Although I haven't done nearly the field work that he or Sudhir Venkatesh have, but I can attest to the worry that comes with it. Any anthropologist, certainly, who doesn't feel this tension in some way is just being intellectually dishonest; anthropology has been used too many times as a facade for colonialism for the potential for abuse to be denied lightly (I realize Blattman is an economist, but the point stands).

Monday, March 24, 2008

Anthropology in Everything: Space Economics

This article by ABC News: 'What You Don't Know About Living in Space' is pretty fascinating in-and-of-itself, but what makes it stand out, at least for Marginal Revolution, where I found it (and I'm surprised this wasn't tagged as 'Markets in Everything'), is the trading in space section(second page):

Money has no value in space. When seven astronauts are living together in a cramped atmosphere the psychology of small isolated groups kicks in. Whoever has squirreled away the most M&Ms, tortillas or coffee has the most bargaining power. Those are items that are most prized at the end of a mission if someone runs short in their own stash. Astronauts' meals are color coded on shuttle missions -- and reliable sources tell ABC News some astronauts aren't above switching the colored dots on their dehydrated meals if they have run out of say, lasagna, on day six and have way too much creamed spinach left.

The question that makes this anthropologically interesting is: why create a barter system; why not share everything equally? Is it simply due to acculturation (these seem to be American astronauts, so they've grown up in a capitalist market economy), or does this provide some deeper insight in to the human mind?

Tyler and his readers ask some good questions as well, although I can only hope that Peter was kidding about the creamed spinach.

Friday, March 14, 2008

Anthropology in Everything, Pathogen Edition

Tyler Cowen, of Marginal Revolution (such a clever name! the blog's, not his) has an occasional series entitled Markets in Everything. It's a feature I love because it's so true, and it really makes me stop to think about incentives, disincentives, and rationality of behaviors, and all that other stuff from microeconomics that still makes me cringe.

The same can be said for anthropology. Anthropology is the study of human beings, and more specifically, our cultures. So not surprisingly, anthropology has insights into everything, or at least everything we care about. However, just like economics, most people don't bother to think about it. So I'm starting my own series: Anthropology in Everything (no, I will not bother being more original).

Starting off this glorious initiative: The germs made us do it! (form societies, that is).
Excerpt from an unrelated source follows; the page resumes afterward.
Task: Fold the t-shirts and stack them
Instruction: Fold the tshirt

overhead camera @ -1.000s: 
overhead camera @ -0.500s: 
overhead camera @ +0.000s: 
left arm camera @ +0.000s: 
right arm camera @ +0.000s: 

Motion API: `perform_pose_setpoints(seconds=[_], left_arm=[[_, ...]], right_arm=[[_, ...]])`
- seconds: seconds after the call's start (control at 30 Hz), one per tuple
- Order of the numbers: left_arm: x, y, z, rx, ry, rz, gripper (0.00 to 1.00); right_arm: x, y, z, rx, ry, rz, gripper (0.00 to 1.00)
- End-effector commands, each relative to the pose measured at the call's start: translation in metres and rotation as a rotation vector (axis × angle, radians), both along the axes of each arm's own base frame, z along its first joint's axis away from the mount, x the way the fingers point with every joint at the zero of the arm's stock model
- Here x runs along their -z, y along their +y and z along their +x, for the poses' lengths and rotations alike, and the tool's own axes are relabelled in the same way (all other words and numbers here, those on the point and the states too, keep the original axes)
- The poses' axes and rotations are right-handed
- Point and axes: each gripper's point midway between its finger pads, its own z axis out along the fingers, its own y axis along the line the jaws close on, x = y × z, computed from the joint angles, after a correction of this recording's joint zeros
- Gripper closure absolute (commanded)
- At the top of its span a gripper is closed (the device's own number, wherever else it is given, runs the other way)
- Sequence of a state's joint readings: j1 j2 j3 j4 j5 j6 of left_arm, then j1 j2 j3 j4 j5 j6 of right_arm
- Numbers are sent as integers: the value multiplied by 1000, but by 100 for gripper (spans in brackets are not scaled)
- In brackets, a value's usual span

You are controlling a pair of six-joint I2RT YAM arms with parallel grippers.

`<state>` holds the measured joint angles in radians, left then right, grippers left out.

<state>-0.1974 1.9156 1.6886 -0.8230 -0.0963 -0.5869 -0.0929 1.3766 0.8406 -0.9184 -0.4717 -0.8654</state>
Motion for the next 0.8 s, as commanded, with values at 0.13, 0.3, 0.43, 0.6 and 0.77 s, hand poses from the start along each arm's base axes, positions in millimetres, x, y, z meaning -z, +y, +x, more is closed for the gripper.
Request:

A new study in the Proceedings of the Royal Society B finds that:

Pathogenic diseases impose selection pressures on the social behaviour of host populations. In humans (Homo sapiens), many psychological phenomena appear to serve an antipathogen defence function. One broad implication is the existence of cross-cultural differences in human cognition and behaviour contingent upon the relative presence of pathogens in the local ecology. We focus specifically on one fundamental cultural variable: differences in individualistic versus collectivist values. We suggest that specific behavioural manifestations of collectivism (e.g. ethnocentrism, conformity) can inhibit the transmission of pathogens; and so we hypothesize that collectivism (compared with individualism) will more often characterize cultures in regions that have historically had higher prevalence of pathogens. Drawing on epidemiological data and the findings of worldwide cross national surveys of individualism/collectivism, our results support this hypothesis: the regional prevalence of pathogens has a strong positive correlation with cultural indicators of collectivism and a strong negative correlation with individualism. The correlations remain significant even when controlling for potential confounding variables. These results help to explain the origin of a paradigmatic cross-cultural difference, and reveal previously undocumented consequences of pathogenic diseases on the variable nature of human societies.
Basically, the more prevalent pathogens are, the more likely a society is to practice collectivism, in order to 'provide defence against the dangers posed by pathogens.'

Ronald Bailey at Reason has more of the story.